(Data excerpts)
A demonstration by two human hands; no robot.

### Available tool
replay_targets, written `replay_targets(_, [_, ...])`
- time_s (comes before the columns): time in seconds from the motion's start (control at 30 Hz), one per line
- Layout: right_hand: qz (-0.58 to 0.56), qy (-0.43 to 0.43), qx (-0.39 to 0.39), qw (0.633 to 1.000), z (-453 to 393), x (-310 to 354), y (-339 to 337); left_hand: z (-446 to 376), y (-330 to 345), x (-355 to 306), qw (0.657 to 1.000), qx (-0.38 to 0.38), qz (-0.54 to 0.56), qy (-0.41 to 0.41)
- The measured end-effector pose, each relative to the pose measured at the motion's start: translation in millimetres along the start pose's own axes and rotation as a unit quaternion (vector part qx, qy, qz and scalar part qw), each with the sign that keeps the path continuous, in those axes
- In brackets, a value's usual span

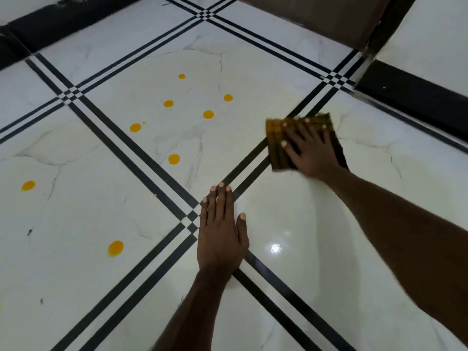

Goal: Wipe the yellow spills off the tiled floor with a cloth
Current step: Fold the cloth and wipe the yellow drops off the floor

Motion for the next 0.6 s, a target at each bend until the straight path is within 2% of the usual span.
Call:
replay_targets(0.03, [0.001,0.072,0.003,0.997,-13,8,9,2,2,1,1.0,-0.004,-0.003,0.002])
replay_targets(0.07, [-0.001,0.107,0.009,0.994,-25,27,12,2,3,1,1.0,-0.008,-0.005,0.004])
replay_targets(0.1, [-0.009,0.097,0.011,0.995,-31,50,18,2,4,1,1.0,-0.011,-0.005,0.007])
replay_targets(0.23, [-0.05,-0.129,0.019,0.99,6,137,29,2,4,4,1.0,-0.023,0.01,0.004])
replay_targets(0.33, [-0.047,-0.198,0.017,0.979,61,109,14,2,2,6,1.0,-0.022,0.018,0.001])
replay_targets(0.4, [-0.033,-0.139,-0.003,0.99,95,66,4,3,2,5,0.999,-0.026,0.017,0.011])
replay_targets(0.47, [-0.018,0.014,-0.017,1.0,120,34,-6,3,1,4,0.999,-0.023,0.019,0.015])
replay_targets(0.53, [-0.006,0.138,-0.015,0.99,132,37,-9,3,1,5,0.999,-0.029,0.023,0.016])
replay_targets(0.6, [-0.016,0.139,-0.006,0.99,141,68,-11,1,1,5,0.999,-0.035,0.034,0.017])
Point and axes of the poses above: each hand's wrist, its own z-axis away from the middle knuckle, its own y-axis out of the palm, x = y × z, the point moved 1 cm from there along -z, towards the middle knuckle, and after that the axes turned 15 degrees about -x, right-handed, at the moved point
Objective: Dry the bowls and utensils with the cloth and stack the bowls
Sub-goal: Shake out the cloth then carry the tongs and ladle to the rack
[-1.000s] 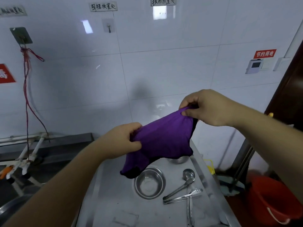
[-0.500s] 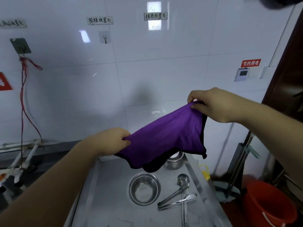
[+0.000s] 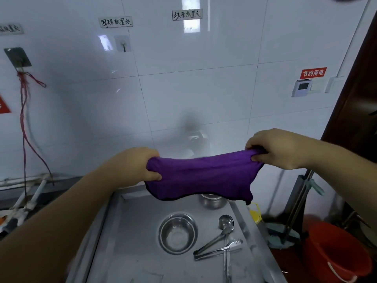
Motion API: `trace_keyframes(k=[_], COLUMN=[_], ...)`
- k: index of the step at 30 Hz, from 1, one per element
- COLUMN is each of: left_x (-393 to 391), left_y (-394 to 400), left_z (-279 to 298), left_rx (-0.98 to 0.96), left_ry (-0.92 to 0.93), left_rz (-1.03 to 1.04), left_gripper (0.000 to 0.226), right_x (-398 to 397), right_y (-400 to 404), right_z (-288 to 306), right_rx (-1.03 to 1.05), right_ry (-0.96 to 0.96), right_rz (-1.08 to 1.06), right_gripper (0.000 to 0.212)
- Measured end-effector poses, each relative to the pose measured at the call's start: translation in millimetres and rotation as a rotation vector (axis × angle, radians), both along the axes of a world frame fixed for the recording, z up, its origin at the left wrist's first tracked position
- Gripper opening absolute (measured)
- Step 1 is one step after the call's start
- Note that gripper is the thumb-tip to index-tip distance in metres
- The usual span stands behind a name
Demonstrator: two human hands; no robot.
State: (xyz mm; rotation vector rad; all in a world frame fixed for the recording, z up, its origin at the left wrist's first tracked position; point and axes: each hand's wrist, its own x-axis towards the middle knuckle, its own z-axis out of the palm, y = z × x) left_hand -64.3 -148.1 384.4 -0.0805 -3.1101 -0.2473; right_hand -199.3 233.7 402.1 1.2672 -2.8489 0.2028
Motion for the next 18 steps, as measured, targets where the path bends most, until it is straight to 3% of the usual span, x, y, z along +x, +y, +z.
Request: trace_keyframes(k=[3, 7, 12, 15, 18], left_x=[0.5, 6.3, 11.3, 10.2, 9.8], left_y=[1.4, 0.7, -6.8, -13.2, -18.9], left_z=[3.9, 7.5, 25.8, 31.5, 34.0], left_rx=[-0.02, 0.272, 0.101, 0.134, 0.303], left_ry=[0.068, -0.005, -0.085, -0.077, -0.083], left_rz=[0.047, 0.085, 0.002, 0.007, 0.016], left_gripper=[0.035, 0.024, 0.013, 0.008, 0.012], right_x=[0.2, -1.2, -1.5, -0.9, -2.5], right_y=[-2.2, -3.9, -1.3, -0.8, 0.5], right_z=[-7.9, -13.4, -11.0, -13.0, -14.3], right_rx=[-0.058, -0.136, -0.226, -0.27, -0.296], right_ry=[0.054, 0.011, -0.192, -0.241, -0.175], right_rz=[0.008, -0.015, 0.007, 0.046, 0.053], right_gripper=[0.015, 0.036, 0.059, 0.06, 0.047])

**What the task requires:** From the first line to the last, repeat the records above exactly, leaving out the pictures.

**Response below:**
A demonstration by two human hands; no robot.

### Available tool
replay_targets, written `replay_targets(_, [_, ...])`
- time_s (comes before the columns): time in seconds from the motion's start (control at 30 Hz), one per line
- Layout: right_hand: qz (-0.58 to 0.56), qy (-0.43 to 0.43), qx (-0.39 to 0.39), qw (0.633 to 1.000), z (-453 to 393), x (-310 to 354), y (-339 to 337); left_hand: z (-446 to 376), y (-330 to 345), x (-355 to 306), qw (0.657 to 1.000), qx (-0.38 to 0.38), qz (-0.54 to 0.56), qy (-0.41 to 0.41)
- The measured end-effector pose, each relative to the pose measured at the motion's start: translation in millimetres along the start pose's own axes and rotation as a unit quaternion (vector part qx, qy, qz and scalar part qw), each with the sign that keeps the path continuous, in those axes
- In brackets, a value's usual span


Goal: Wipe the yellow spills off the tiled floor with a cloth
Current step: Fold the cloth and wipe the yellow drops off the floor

Motion for the next 0.6 s, a target at each bend until the straight path is within 2% of the usual span.
Call:
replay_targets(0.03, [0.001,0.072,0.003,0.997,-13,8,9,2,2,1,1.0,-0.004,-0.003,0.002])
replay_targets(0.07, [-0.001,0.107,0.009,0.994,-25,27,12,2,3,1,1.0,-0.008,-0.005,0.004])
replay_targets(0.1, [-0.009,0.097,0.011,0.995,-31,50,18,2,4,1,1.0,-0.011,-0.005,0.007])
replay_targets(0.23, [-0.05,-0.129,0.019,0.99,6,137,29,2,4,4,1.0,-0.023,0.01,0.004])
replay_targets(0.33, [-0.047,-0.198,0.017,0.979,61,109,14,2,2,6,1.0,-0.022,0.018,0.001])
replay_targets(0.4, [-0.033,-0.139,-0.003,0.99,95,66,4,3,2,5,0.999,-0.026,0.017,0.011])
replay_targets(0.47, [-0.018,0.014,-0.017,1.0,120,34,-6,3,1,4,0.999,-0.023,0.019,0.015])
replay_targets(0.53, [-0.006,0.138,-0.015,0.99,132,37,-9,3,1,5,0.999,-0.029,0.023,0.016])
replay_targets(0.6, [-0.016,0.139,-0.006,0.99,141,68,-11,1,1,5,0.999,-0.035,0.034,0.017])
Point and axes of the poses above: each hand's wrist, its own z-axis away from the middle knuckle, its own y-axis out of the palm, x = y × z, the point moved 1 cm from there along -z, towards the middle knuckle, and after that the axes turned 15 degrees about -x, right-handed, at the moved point
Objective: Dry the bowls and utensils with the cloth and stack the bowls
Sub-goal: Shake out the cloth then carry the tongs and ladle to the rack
[-1.000s] 
[-0.500s] 
[+0.000s] 
Motion API: `trace_keyframes(k=[_], COLUMN=[_], ...)`
- k: index of the step at 30 Hz, from 1, one per element
- COLUMN is each of: left_x (-393 to 391), left_y (-394 to 400), left_z (-279 to 298), left_rx (-0.98 to 0.96), left_ry (-0.92 to 0.93), left_rz (-1.03 to 1.04), left_gripper (0.000 to 0.226), right_x (-398 to 397), right_y (-400 to 404), right_z (-288 to 306), right_rx (-1.03 to 1.05), right_ry (-0.96 to 0.96), right_rz (-1.08 to 1.06), right_gripper (0.000 to 0.212)
- Measured end-effector poses, each relative to the pose measured at the call's start: translation in millimetres and rotation as a rotation vector (axis × angle, radians), both along the axes of a world frame fixed for the recording, z up, its origin at the left wrist's first tracked position
- Gripper opening absolute (measured)
- Step 1 is one step after the call's start
- Note that gripper is the thumb-tip to index-tip distance in metres
- The usual span stands behind a name
Demonstrator: two human hands; no robot.
State: (xyz mm; rotation vector rad; all in a world frame fixed for the recording, z up, its origin at the left wrist's first tracked position; point and axes: each hand's wrist, its own x-axis towards the middle knuckle, its own z-axis out of the palm, y = z × x) left_hand -64.3 -148.1 384.4 -0.0805 -3.1101 -0.2473; right_hand -199.3 233.7 402.1 1.2672 -2.8489 0.2028
Motion for the next 18 steps, as measured, targets where the path bends most, until it is straight to 3% of the usual span, x, y, z along +x, +y, +z.
Request: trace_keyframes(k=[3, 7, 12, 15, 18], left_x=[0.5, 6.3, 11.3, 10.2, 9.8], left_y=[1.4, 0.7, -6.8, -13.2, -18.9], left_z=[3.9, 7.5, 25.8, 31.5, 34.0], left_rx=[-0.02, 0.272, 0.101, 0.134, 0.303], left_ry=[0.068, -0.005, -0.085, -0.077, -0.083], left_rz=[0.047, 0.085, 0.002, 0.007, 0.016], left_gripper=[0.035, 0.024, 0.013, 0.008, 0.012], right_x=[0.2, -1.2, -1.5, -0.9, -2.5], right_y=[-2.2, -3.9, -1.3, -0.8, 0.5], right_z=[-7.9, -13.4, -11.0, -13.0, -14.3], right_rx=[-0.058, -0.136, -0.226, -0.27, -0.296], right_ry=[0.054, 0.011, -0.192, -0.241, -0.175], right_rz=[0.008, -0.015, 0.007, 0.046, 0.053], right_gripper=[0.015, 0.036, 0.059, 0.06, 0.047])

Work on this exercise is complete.